Hans arose, saying that that night they would lure the wizard elk. The birch-bark instrument had accompanied him in the wilds of Canada, and more than one crowned head had been turned by it. It would be a strange thing indeed if Rauten were not fooled also.... All that talk about the Ré Valley Swede was the most arrant nonsense, he declared.
Gaupa did not care to show himself superstitious to his companion, for superstition was old-fashioned amongst the genteel. Therefore he guessed that Rauten was an elk like other elks. He ate grass, mated with the cows in the autumn, and when he died he would die like a he goat. No restless spirit would fly out of his nostrils.
§ 17
It was the following night.
On the slopes of Black Mountain Rauten stood on a rock, listening, his ears waving alternately backwards and forwards. His beard hung stiff and awe-inspiring. He was listening for a cow.
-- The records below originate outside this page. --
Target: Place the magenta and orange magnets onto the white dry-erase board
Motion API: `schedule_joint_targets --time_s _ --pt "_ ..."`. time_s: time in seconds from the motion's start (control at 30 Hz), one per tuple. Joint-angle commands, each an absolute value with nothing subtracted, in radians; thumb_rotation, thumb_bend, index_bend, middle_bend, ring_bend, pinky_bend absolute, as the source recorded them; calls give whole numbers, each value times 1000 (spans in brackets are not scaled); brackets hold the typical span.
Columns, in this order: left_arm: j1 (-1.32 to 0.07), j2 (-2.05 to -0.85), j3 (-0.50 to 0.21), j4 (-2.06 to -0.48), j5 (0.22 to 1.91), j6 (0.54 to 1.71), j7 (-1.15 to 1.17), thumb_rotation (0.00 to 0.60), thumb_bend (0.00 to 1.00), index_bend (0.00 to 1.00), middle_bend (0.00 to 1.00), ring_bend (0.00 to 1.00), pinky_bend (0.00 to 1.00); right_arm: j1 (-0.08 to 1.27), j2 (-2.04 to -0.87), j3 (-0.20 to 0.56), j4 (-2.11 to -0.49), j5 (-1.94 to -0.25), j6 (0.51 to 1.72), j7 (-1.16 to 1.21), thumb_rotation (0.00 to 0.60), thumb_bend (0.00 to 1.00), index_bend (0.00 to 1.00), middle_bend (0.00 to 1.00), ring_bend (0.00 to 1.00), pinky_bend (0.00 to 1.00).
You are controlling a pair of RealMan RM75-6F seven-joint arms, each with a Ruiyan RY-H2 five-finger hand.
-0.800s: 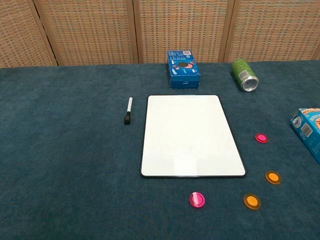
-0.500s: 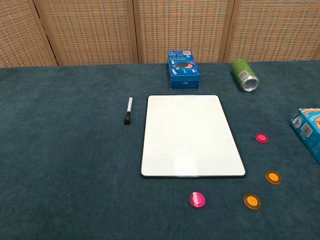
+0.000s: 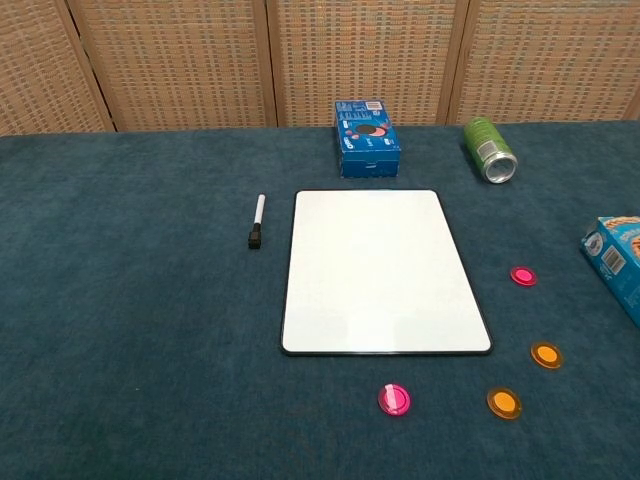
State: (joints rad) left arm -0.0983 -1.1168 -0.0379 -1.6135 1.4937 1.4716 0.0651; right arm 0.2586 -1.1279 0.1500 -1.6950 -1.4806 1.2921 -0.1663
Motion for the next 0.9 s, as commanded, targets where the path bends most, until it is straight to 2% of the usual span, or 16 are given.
schedule_joint_targets --time_s 0.03,0.17,0.3,0.6,0.77,0.9 --pt "-99 -1116 -41 -1615 1488 1469 67 600 0 0 0 0 7 362 -1134 210 -1716 -1433 1182 -200 600 0 79 0 0 0" --pt "-104 -1118 -43 -1616 1477 1457 75 600 0 0 0 0 7 442 -1162 233 -1706 -1394 1083 -197 600 22 193 0 0 0" --pt "-108 -1125 -51 -1614 1458 1450 99 600 0 0 0 0 7 523 -1227 247 -1661 -1331 994 -243 600 113 246 0 0 0" --pt "-111 -1122 -51 -1619 1452 1443 94 600 0 0 0 0 7 632 -1353 229 -1596 -1168 884 -380 600 209 274 0 0 0" --pt "-111 -1118 -51 -1618 1448 1440 80 600 0 0 0 0 7 660 -1391 198 -1575 -1103 866 -449 600 213 295 0 0 0" --pt "-111 -1114 -49 -1617 1450 1436 71 600 0 0 0 0 7 675 -1414 173 -1566 -1058 860 -491 600 269 318 0 0 0"
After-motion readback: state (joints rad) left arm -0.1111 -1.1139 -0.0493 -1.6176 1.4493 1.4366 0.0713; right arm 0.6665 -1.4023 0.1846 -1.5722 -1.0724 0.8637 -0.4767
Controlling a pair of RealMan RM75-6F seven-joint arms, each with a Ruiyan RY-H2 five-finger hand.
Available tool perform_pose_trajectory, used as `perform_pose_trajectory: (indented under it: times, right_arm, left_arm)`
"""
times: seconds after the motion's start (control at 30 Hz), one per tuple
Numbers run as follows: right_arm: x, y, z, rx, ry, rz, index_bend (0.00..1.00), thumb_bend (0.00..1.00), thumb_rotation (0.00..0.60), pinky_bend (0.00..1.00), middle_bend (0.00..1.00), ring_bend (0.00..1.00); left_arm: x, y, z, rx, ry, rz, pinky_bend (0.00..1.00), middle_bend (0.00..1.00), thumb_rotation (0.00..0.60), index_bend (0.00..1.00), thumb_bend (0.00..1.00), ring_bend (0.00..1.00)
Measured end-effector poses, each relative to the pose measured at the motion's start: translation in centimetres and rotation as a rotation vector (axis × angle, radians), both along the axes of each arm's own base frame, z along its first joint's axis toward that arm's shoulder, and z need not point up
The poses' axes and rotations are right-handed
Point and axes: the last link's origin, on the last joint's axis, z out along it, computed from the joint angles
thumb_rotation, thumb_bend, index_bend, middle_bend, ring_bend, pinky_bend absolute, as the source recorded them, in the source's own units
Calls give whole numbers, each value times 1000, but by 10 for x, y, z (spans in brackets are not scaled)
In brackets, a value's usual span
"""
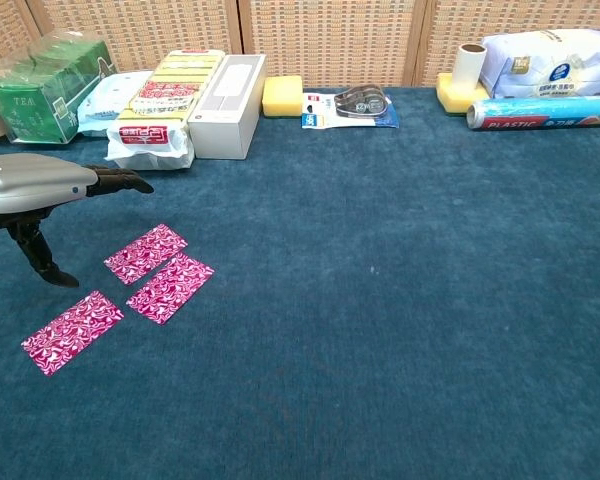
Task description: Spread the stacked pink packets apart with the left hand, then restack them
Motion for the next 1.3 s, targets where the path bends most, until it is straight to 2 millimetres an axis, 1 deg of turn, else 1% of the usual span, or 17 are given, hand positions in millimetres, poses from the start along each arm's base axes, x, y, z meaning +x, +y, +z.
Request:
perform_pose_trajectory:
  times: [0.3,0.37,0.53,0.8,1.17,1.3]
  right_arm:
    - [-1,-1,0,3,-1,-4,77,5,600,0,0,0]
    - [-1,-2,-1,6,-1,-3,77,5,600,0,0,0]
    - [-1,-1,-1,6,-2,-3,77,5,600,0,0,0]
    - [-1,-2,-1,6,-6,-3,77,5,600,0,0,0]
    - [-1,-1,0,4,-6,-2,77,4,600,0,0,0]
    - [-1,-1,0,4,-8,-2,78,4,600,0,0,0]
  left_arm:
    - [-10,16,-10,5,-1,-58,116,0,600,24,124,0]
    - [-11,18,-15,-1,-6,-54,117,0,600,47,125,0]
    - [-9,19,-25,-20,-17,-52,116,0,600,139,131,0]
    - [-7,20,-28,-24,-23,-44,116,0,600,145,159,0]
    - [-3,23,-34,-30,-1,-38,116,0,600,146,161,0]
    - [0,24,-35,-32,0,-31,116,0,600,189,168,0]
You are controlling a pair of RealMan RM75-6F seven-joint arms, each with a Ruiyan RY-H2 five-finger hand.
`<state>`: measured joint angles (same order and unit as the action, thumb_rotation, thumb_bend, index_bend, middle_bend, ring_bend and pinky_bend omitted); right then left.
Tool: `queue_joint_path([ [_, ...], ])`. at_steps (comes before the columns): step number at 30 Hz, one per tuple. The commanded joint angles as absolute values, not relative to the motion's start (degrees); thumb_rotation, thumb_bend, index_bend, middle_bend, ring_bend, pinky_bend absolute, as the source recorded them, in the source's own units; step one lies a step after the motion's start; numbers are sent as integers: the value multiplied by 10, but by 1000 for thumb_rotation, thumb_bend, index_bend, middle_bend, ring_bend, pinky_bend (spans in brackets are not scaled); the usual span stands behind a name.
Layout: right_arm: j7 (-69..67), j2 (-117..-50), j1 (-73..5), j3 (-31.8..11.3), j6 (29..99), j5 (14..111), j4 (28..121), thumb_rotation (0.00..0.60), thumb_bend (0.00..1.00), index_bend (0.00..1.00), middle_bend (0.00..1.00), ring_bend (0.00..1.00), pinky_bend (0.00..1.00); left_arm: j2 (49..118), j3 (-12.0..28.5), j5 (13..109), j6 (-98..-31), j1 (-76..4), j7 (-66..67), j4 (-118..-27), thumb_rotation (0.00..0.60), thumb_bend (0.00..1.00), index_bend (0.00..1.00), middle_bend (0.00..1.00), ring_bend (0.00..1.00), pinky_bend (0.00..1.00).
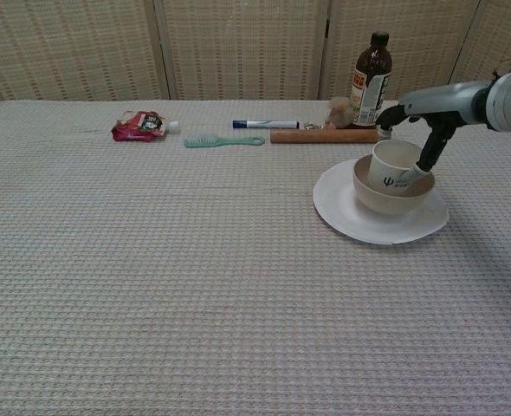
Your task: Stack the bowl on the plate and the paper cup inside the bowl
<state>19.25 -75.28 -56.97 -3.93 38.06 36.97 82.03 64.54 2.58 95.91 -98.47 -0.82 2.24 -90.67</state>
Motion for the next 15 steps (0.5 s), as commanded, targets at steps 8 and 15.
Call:
queue_joint_path([
  [8, 178, -749, -573, -39, 360, 366, 817, 600, 169, 22, 0, 0, 0, 645, 27, 957, -987, -7, 20, -905, 600, 258, 178, 157, 111, 445],
  [15, 163, -713, -570, -43, 357, 379, 856, 600, 156, 0, 0, 0, 0, 645, 27, 957, -988, -6, 20, -906, 600, 258, 178, 157, 111, 446],
])
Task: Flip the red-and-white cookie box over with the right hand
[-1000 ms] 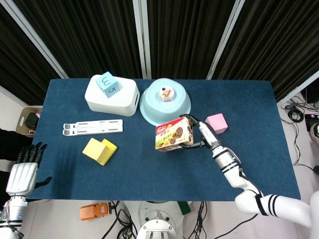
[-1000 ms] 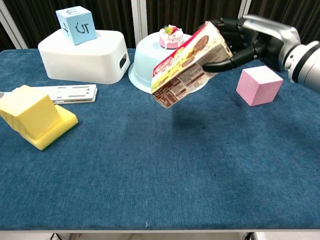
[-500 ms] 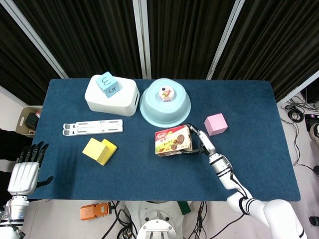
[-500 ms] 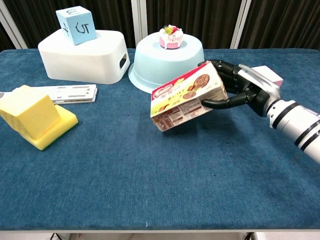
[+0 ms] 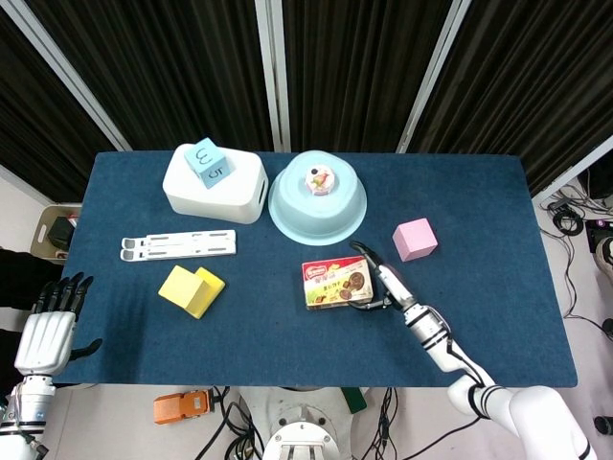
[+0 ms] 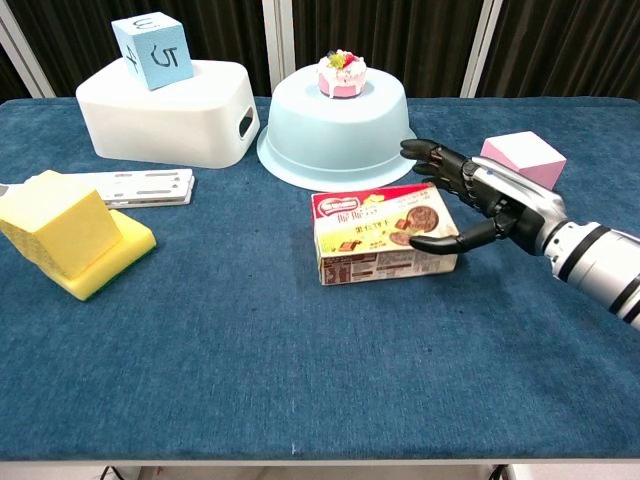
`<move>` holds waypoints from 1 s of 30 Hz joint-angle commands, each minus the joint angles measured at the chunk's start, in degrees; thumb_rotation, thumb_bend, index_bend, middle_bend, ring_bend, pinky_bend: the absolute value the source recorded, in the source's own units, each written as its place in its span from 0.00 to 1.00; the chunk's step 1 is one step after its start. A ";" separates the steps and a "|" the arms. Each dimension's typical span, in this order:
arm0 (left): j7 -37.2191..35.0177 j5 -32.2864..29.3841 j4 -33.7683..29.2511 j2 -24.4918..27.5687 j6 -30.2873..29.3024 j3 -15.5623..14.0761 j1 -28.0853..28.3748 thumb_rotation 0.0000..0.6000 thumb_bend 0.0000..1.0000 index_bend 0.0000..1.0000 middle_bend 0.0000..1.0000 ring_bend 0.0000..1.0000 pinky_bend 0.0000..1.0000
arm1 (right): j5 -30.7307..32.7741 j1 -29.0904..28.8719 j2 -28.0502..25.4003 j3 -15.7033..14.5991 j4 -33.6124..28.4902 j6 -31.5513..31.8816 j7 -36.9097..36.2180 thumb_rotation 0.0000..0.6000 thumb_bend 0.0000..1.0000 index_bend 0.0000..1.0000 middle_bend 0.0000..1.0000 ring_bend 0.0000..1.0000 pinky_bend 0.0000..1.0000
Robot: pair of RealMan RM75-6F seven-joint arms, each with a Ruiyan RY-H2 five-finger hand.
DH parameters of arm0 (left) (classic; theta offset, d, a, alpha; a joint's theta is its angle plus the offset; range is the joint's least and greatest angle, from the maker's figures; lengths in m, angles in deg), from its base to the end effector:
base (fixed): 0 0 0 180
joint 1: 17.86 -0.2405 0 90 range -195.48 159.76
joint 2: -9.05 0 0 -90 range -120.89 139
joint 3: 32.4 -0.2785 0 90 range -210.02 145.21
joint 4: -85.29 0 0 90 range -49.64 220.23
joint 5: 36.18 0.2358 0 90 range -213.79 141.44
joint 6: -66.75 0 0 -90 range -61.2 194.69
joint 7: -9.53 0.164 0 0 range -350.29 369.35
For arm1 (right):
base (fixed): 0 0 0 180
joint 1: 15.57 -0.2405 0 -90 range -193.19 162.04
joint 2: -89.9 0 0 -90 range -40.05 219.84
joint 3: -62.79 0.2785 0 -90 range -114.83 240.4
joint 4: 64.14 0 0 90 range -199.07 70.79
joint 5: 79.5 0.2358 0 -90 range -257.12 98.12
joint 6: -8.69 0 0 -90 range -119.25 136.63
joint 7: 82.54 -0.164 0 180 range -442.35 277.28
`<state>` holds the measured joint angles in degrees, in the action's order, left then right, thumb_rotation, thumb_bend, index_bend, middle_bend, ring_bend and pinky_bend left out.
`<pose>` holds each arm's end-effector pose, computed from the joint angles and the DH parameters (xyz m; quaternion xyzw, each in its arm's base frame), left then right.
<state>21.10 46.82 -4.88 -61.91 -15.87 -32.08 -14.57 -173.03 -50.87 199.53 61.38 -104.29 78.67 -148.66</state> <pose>-0.3549 0.1835 0.0956 -0.6180 -0.3959 -0.3088 0.6050 -0.2402 -0.3526 -0.1136 0.5513 -0.6077 0.5548 0.1376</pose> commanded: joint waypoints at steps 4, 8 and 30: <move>-0.30 0.13 0.29 -0.10 -0.12 0.08 0.06 1.00 0.13 0.00 0.00 0.00 0.00 | 0.87 0.94 -10.49 -1.06 -14.81 -2.65 10.44 1.00 0.32 0.00 0.00 0.00 0.00; -0.44 0.13 0.43 -0.11 -0.08 0.20 0.19 1.00 0.13 0.00 0.00 0.00 0.00 | 2.30 3.00 -18.90 0.13 -25.21 0.27 20.56 1.00 0.32 0.00 0.00 0.00 0.00; -1.54 1.01 0.93 -1.82 -2.72 1.09 -0.11 1.00 0.13 0.00 0.00 0.00 0.00 | 9.12 25.11 -45.59 -1.62 -47.58 18.01 42.71 1.00 0.32 0.00 0.00 0.00 0.00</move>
<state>19.59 47.77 -4.00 -63.67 -18.53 -30.99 -14.61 -163.76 -27.41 154.41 60.36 -152.46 95.45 -104.47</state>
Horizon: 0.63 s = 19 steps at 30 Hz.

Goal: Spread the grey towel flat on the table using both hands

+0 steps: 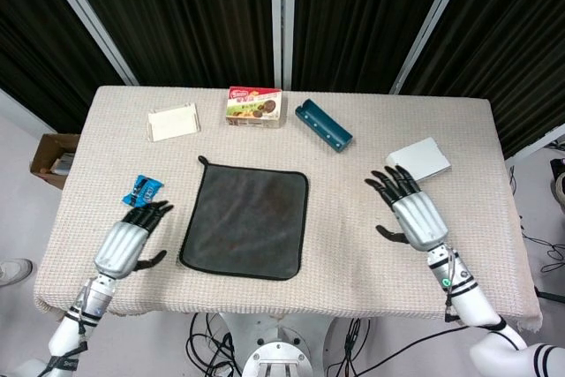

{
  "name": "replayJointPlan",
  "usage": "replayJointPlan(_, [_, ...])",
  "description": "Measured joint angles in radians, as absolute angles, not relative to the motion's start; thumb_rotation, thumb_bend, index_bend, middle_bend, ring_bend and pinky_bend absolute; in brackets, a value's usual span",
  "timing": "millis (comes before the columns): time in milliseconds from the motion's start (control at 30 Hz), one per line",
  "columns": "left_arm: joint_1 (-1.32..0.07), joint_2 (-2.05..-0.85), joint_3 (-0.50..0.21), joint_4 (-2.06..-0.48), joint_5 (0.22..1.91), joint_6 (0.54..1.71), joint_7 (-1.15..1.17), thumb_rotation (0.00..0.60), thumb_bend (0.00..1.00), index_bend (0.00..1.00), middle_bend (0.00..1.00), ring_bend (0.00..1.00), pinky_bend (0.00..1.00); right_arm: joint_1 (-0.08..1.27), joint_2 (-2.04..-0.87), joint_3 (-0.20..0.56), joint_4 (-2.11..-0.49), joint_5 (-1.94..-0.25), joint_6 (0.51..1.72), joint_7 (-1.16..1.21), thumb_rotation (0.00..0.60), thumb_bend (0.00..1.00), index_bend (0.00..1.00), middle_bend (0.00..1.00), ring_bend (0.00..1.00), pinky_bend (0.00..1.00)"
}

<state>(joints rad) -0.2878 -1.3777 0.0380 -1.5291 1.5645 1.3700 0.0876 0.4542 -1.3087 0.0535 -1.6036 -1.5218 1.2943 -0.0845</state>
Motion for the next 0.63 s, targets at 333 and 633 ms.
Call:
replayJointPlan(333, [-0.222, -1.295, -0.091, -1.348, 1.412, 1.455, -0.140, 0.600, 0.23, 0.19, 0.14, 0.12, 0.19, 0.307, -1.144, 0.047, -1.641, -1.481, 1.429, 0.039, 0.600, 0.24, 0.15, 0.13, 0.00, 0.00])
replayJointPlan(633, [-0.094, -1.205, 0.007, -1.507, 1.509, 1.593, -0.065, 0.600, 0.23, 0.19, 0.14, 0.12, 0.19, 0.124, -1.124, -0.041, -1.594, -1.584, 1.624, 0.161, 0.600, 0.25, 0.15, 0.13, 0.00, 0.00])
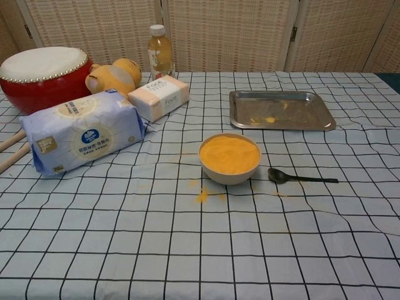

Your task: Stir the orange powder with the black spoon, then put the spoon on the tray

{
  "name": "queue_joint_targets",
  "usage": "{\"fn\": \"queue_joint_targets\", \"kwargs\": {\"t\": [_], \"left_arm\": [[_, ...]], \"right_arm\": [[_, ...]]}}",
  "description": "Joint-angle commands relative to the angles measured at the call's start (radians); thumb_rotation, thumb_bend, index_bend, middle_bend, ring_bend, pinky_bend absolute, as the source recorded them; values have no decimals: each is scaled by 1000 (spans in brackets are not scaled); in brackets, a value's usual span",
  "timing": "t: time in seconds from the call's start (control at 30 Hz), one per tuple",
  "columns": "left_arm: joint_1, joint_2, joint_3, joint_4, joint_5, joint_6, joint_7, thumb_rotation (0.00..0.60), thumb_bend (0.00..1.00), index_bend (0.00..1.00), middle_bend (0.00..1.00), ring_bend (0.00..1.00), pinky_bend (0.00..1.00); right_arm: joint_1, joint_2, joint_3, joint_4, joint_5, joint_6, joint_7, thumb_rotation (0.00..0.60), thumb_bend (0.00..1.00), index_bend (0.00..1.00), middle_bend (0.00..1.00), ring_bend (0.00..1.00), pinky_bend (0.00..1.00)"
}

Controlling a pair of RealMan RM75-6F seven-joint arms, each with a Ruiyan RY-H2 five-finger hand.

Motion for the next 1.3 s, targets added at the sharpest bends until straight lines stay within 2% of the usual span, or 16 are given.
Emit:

They usually can be heard at dusk during mating time.
The weather was not quite calm. A darkish cloud sailed slowly above Black Mountain. Just below him in the river there were mild rapids and the water bubbled incessantly against the rocks like a boiling kettle.
Farther up the slope Hans and Gaupa sat under a spruce tree, the lower branches of which touched the earth. They sat as if in a tent, on soft reindeer moss, hardly daring to move. Hans produced a flask, and Gaupa poured the golden brandy down his throat without a word. Little by little the forest grew veiled. Over the east mountains daylight faded away, the roar of Ré River seemed incessant and more wide awake than ever. The sound was uneven, which meant that there was movement in the air. That was bad luck.
Hans bent towards Gaupa. “I wonder if we shall have an answer to-night,” he whispered.